Show every line in the material below in which the string "background" appears.
━━ Records for the task
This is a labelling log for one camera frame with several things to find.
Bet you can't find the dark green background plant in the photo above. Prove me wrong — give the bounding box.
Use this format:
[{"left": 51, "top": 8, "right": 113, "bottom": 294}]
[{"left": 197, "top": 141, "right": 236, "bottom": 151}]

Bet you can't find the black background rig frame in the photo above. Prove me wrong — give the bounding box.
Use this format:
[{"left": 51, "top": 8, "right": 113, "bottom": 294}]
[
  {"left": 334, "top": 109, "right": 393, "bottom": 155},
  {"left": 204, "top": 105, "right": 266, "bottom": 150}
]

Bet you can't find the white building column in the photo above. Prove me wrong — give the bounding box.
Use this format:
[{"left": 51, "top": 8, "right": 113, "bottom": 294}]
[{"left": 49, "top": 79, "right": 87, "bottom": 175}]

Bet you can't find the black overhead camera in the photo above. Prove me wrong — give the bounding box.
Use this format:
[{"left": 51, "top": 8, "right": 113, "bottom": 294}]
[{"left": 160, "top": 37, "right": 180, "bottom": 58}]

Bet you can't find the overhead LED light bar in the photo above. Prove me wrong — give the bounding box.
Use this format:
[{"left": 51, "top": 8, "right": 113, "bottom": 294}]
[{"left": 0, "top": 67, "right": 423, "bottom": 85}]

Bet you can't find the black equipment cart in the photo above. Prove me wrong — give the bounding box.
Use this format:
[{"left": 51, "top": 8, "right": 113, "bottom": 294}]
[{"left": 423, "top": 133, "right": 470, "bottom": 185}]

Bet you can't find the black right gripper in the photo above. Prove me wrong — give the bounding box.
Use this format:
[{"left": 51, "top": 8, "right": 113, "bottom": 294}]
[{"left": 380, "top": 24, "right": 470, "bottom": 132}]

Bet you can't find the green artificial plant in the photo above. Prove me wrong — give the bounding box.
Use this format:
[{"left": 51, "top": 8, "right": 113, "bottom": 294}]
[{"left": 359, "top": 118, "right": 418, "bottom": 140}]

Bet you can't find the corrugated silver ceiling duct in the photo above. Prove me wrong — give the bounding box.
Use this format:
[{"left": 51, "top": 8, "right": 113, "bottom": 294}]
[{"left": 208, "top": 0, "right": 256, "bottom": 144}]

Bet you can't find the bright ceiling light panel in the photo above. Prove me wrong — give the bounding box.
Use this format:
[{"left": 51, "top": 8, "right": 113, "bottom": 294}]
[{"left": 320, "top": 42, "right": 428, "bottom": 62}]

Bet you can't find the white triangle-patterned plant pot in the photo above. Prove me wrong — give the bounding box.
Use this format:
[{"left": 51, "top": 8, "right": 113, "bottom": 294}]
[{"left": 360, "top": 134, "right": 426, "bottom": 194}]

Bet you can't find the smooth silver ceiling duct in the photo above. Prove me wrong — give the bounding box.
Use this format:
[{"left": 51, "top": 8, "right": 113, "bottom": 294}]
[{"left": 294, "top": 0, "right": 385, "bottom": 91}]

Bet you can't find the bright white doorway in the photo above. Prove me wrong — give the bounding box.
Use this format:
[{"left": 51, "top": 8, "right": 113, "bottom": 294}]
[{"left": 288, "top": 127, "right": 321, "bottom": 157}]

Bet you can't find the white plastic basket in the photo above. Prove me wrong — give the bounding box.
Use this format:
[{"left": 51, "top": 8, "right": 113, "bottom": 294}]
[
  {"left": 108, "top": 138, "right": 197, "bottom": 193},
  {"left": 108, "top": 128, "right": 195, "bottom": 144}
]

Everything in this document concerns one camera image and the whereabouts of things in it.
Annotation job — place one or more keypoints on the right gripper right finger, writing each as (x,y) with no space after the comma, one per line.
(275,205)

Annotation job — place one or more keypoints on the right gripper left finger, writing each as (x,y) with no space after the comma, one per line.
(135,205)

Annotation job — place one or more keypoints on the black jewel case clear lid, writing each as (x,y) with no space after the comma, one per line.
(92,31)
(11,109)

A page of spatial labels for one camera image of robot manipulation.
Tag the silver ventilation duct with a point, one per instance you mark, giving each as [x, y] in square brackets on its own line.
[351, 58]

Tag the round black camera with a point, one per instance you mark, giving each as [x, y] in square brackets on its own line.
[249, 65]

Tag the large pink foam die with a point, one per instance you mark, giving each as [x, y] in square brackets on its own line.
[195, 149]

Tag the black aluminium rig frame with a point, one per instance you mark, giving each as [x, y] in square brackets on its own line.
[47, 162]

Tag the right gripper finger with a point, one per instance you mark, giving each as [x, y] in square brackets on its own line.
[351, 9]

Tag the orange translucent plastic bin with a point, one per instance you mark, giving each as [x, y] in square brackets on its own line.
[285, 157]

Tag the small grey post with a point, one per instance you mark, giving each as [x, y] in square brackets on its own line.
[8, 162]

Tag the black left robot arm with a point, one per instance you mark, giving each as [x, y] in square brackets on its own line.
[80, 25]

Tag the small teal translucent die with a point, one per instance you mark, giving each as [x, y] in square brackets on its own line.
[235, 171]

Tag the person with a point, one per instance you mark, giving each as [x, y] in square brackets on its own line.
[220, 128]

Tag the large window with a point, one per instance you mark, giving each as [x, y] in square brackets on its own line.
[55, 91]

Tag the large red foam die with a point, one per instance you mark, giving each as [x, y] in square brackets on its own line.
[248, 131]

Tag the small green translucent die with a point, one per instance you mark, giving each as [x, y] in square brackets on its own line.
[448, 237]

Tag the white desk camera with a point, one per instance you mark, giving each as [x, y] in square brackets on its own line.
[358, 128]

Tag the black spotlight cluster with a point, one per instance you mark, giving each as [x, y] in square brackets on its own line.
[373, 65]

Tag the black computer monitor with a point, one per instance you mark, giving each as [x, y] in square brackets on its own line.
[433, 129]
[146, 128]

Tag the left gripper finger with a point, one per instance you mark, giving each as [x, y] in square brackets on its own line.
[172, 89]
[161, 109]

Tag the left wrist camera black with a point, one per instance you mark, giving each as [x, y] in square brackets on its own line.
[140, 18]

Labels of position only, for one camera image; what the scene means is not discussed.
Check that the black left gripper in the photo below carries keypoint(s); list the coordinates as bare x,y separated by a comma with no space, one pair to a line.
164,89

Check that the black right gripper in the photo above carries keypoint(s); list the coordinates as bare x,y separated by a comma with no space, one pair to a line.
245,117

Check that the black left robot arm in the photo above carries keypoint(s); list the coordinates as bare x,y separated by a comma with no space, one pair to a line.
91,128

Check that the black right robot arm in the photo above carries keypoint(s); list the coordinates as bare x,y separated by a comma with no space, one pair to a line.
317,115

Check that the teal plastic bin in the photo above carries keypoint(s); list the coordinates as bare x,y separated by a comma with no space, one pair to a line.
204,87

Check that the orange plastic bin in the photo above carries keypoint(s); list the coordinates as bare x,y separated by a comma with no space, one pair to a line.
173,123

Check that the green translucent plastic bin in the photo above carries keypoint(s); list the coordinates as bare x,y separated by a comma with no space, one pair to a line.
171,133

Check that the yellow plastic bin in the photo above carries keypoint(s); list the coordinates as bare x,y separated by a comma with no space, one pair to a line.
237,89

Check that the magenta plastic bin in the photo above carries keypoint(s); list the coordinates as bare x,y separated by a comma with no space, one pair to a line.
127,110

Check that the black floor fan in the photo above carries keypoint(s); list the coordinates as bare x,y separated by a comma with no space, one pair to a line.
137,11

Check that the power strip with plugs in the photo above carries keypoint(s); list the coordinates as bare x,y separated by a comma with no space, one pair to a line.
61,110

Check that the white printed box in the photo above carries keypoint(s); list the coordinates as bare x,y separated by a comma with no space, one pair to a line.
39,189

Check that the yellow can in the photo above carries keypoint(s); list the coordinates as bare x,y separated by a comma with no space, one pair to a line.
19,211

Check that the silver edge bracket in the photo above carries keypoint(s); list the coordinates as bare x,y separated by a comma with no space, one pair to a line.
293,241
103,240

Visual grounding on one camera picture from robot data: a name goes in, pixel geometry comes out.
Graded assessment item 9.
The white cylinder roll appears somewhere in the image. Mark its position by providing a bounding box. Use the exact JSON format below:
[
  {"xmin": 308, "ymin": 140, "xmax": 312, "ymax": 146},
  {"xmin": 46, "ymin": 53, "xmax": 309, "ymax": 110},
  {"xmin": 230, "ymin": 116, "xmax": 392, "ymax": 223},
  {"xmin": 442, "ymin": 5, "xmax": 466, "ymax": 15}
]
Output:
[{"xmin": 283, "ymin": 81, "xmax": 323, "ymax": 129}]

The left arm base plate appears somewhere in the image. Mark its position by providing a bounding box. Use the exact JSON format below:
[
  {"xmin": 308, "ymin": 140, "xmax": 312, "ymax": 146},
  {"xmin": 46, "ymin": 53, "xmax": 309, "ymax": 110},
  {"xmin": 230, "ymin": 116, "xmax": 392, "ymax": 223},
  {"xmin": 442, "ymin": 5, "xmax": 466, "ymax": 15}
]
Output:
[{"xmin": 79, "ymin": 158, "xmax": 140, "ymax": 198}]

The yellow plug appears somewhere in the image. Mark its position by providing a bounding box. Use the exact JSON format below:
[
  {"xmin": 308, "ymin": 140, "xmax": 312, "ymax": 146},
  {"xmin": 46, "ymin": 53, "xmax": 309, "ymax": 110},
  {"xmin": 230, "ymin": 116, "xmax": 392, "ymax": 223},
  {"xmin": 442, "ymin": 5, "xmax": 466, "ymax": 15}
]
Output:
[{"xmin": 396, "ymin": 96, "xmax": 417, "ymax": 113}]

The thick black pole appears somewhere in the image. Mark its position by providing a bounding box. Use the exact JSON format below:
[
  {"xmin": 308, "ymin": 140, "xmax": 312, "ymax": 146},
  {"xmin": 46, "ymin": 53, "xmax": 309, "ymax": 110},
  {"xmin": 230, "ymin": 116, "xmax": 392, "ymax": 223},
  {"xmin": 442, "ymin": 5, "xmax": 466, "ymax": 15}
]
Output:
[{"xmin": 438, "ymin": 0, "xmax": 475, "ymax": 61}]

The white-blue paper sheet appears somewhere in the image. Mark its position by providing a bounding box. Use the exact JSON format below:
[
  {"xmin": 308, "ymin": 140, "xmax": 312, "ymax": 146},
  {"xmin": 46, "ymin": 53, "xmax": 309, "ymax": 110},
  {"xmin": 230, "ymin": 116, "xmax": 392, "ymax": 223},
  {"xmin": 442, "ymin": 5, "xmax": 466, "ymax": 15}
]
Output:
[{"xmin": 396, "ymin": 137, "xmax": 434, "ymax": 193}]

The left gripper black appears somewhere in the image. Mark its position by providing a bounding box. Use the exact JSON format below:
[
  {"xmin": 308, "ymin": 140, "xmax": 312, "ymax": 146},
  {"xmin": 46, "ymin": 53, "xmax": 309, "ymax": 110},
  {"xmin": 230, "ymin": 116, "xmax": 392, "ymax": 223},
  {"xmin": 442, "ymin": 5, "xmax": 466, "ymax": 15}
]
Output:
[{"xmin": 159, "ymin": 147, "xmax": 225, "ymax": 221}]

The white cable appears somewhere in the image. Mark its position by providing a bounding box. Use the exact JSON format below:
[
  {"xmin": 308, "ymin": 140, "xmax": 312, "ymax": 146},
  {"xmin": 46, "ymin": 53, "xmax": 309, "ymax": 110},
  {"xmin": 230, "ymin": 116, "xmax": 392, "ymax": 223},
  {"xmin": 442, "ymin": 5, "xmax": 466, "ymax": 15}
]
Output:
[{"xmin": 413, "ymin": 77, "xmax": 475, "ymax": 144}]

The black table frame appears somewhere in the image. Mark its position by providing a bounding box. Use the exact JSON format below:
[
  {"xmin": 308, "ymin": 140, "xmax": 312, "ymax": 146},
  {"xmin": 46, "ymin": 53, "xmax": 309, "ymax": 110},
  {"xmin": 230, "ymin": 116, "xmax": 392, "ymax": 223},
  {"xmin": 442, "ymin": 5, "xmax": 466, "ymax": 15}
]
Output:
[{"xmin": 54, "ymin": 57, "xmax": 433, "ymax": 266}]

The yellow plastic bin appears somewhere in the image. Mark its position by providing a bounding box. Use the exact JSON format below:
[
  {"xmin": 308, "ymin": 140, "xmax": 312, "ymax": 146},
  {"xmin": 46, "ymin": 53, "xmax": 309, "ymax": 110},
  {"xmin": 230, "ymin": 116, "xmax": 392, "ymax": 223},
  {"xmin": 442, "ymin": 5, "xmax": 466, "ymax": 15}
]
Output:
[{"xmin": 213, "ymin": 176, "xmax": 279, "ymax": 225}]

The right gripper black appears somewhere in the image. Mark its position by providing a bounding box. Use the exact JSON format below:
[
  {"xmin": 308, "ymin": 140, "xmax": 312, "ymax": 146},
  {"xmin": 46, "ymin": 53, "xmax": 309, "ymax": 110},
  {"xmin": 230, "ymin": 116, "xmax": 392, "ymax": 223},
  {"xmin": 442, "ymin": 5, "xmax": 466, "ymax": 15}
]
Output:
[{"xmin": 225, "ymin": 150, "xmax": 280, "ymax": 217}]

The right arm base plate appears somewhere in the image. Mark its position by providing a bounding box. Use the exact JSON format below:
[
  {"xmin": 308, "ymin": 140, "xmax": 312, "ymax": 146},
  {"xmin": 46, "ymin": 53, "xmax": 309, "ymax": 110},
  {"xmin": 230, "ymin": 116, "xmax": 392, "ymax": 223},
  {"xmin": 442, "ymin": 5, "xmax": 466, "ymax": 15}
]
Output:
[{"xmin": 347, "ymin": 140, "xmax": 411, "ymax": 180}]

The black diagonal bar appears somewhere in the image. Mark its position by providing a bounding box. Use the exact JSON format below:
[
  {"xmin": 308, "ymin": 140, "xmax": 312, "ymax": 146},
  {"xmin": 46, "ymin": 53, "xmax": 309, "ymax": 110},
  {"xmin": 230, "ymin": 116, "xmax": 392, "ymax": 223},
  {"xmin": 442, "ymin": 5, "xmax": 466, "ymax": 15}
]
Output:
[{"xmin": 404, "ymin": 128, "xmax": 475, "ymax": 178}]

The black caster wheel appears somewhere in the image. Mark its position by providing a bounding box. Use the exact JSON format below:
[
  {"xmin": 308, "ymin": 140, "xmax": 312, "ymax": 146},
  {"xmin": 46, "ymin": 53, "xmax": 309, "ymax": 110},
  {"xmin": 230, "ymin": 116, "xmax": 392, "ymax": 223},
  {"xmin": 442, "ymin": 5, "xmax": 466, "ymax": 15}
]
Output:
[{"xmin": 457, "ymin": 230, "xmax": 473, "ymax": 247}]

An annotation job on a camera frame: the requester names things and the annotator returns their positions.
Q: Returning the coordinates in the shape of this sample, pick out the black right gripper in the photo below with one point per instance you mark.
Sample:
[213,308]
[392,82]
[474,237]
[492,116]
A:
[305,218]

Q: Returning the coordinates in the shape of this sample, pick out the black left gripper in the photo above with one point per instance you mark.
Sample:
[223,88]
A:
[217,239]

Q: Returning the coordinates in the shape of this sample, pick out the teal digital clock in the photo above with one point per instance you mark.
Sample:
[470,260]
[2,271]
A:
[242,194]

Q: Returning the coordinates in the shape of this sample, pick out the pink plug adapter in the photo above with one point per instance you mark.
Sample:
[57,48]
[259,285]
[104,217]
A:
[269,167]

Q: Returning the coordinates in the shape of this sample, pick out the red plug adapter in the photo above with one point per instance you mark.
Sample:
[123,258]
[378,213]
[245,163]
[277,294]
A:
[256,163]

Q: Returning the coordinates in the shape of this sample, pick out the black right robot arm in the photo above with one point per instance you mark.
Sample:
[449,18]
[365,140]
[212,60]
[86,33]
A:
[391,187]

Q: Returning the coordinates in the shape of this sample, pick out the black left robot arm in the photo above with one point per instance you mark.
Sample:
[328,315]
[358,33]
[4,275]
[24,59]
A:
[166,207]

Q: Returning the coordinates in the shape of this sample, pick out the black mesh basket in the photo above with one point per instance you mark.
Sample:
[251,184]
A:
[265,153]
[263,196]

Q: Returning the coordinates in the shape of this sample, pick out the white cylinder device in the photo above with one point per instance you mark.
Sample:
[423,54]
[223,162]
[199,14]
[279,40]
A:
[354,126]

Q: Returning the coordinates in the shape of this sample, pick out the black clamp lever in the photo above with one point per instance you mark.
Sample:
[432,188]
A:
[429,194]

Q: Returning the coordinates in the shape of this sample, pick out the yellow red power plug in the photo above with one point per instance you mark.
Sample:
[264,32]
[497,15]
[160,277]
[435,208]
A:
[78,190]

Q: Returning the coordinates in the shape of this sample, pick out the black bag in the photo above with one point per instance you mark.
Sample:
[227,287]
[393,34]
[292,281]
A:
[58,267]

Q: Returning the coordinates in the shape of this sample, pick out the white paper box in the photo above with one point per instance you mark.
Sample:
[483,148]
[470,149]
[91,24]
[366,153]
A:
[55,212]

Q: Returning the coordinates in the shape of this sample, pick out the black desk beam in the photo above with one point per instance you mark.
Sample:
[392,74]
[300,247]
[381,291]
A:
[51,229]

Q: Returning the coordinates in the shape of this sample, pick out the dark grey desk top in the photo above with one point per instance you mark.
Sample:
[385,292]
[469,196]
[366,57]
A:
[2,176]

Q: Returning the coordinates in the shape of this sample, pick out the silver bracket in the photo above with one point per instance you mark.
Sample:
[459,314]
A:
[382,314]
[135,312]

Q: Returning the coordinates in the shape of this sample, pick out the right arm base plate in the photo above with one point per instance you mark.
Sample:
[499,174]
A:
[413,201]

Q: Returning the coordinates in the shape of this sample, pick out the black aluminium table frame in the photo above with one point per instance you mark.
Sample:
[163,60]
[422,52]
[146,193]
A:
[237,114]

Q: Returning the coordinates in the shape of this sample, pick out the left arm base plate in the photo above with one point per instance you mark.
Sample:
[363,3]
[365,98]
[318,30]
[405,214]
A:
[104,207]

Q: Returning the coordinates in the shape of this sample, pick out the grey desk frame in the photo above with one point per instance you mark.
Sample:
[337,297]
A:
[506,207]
━━━━
**Solution to this exercise:**
Bet you can't find the dark green background plant in the photo above. Prove me wrong — give the bounding box.
Bet you can't find the black background rig frame in the photo above. Prove me wrong — give the bounding box.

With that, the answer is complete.